> **Assignment**: Reproduce the entire listing below exactly.

> **Provided material**:
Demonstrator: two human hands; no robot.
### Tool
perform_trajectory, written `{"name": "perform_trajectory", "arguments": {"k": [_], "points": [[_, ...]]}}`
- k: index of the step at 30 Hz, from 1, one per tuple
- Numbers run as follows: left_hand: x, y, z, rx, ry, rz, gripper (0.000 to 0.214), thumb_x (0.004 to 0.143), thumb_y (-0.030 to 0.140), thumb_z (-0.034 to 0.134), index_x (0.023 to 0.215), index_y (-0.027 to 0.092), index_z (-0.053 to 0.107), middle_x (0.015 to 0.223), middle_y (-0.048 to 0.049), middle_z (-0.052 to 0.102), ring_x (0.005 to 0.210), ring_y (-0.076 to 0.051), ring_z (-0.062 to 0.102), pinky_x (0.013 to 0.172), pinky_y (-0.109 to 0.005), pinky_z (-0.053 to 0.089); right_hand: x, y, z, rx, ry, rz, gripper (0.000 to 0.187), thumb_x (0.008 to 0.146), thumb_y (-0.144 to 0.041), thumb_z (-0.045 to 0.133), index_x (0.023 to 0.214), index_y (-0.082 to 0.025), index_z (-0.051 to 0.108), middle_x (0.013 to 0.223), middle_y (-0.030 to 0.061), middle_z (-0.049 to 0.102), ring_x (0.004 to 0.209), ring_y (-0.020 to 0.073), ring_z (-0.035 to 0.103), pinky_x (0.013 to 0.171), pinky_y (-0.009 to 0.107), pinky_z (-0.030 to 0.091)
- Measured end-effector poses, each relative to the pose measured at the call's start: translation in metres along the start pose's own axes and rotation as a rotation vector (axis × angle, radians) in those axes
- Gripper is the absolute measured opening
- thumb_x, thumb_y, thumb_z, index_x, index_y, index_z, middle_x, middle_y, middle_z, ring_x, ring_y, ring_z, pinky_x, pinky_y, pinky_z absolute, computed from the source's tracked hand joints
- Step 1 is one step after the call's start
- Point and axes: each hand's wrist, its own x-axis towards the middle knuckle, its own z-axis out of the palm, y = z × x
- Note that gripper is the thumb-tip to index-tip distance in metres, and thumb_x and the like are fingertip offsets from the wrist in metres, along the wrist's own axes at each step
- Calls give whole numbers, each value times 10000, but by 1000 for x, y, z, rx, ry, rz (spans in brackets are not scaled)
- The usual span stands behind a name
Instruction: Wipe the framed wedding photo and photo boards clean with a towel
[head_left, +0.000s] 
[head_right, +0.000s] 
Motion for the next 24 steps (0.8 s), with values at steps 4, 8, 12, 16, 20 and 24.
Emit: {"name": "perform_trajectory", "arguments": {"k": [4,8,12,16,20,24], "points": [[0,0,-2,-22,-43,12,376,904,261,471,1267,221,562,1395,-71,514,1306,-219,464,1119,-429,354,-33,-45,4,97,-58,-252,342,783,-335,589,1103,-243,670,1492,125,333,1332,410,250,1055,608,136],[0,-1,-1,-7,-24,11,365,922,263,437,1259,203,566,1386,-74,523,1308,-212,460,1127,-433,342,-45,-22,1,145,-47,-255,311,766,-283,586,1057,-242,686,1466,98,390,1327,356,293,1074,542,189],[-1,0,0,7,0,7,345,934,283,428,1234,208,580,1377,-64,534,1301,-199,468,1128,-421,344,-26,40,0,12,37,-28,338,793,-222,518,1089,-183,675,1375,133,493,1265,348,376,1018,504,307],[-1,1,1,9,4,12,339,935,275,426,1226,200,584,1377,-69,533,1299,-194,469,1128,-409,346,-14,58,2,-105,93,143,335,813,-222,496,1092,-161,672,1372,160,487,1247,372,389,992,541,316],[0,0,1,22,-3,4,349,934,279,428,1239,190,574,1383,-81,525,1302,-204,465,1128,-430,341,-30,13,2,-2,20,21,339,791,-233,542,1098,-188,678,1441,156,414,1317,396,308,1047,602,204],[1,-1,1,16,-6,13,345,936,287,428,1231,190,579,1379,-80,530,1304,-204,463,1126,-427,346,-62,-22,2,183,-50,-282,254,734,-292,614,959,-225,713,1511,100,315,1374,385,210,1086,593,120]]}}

> **Task solution**:
Demonstrator: two human hands; no robot.
### Tool
perform_trajectory, written `{"name": "perform_trajectory", "arguments": {"k": [_], "points": [[_, ...]]}}`
- k: index of the step at 30 Hz, from 1, one per tuple
- Numbers run as follows: left_hand: x, y, z, rx, ry, rz, gripper (0.000 to 0.214), thumb_x (0.004 to 0.143), thumb_y (-0.030 to 0.140), thumb_z (-0.034 to 0.134), index_x (0.023 to 0.215), index_y (-0.027 to 0.092), index_z (-0.053 to 0.107), middle_x (0.015 to 0.223), middle_y (-0.048 to 0.049), middle_z (-0.052 to 0.102), ring_x (0.005 to 0.210), ring_y (-0.076 to 0.051), ring_z (-0.062 to 0.102), pinky_x (0.013 to 0.172), pinky_y (-0.109 to 0.005), pinky_z (-0.053 to 0.089); right_hand: x, y, z, rx, ry, rz, gripper (0.000 to 0.187), thumb_x (0.008 to 0.146), thumb_y (-0.144 to 0.041), thumb_z (-0.045 to 0.133), index_x (0.023 to 0.214), index_y (-0.082 to 0.025), index_z (-0.051 to 0.108), middle_x (0.013 to 0.223), middle_y (-0.030 to 0.061), middle_z (-0.049 to 0.102), ring_x (0.004 to 0.209), ring_y (-0.020 to 0.073), ring_z (-0.035 to 0.103), pinky_x (0.013 to 0.171), pinky_y (-0.009 to 0.107), pinky_z (-0.030 to 0.091)
- Measured end-effector poses, each relative to the pose measured at the call's start: translation in metres along the start pose's own axes and rotation as a rotation vector (axis × angle, radians) in those axes
- Gripper is the absolute measured opening
- thumb_x, thumb_y, thumb_z, index_x, index_y, index_z, middle_x, middle_y, middle_z, ring_x, ring_y, ring_z, pinky_x, pinky_y, pinky_z absolute, computed from the source's tracked hand joints
- Step 1 is one step after the call's start
- Point and axes: each hand's wrist, its own x-axis towards the middle knuckle, its own z-axis out of the palm, y = z × x
- Note that gripper is the thumb-tip to index-tip distance in metres, and thumb_x and the like are fingertip offsets from the wrist in metres, along the wrist's own axes at each step
- Calls give whole numbers, each value times 10000, but by 1000 for x, y, z, rx, ry, rz (spans in brackets are not scaled)
- The usual span stands behind a name
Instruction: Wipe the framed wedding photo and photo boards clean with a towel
[head_left, +0.000s] 
[head_right, +0.000s] 
Motion for the next 24 steps (0.8 s), with values at steps 4, 8, 12, 16, 20 and 24.
Emit: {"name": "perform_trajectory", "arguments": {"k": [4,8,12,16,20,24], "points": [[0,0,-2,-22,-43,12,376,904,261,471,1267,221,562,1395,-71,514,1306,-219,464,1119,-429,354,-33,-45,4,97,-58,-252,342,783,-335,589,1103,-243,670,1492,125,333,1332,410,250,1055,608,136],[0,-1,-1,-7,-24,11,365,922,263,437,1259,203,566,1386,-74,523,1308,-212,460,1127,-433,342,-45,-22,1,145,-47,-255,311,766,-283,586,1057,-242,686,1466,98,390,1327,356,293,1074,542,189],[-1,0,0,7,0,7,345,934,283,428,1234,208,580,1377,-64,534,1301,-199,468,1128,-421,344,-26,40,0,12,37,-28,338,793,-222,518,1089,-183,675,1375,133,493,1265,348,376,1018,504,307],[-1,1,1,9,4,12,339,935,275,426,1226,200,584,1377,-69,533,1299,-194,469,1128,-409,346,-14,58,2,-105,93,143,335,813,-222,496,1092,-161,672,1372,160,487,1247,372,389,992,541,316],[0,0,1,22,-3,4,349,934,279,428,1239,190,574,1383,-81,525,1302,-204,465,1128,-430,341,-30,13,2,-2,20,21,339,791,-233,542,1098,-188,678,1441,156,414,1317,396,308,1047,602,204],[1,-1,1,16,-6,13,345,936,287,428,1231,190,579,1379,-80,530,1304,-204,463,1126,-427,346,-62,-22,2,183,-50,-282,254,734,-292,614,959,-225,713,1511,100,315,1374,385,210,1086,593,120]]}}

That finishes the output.